▸ **TASK PROMPT**
The response should repeat word for word every line below from the one with "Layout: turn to" to the one with "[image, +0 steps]", inclusive, and nothing else; leave pictures out.

▸ **PROVIDED MATERIAL**
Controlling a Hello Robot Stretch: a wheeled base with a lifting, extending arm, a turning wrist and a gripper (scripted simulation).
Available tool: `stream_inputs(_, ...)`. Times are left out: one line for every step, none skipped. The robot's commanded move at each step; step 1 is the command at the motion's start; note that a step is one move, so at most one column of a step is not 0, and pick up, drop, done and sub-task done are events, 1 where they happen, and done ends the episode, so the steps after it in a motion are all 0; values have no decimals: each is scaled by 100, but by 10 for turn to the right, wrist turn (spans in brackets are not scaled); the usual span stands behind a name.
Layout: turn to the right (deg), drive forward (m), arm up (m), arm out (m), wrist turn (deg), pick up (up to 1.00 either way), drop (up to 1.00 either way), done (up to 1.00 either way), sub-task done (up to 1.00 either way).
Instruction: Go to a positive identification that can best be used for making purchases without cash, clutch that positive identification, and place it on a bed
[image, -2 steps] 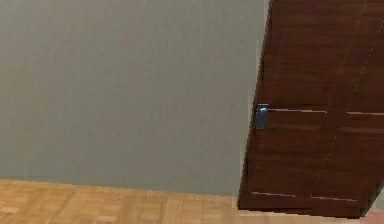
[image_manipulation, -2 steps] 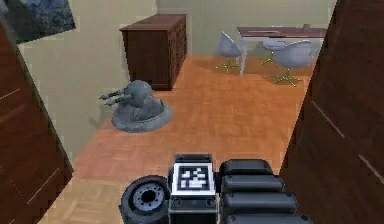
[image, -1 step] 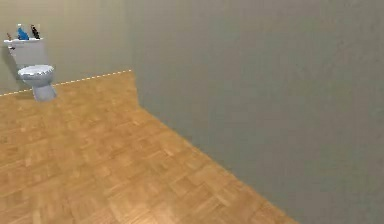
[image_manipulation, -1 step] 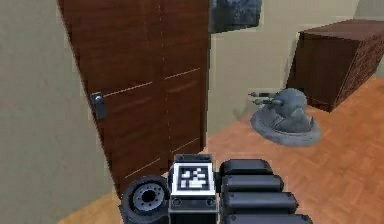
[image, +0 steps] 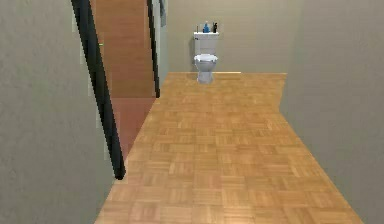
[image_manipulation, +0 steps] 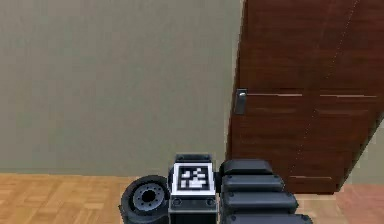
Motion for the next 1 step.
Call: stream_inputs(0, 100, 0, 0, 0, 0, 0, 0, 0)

▸ **SOLUTION TO THIS EXERCISE**
Layout: turn to the right (deg), drive forward (m), arm up (m), arm out (m), wrist turn (deg), pick up (up to 1.00 either way), drop (up to 1.00 either way), done (up to 1.00 either way), sub-task done (up to 1.00 either way).
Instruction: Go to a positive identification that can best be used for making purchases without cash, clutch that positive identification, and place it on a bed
[image, -2 steps] 
[image_manipulation, -2 steps] 
[image, -1 step] 
[image_manipulation, -1 step] 
[image, +0 steps] 

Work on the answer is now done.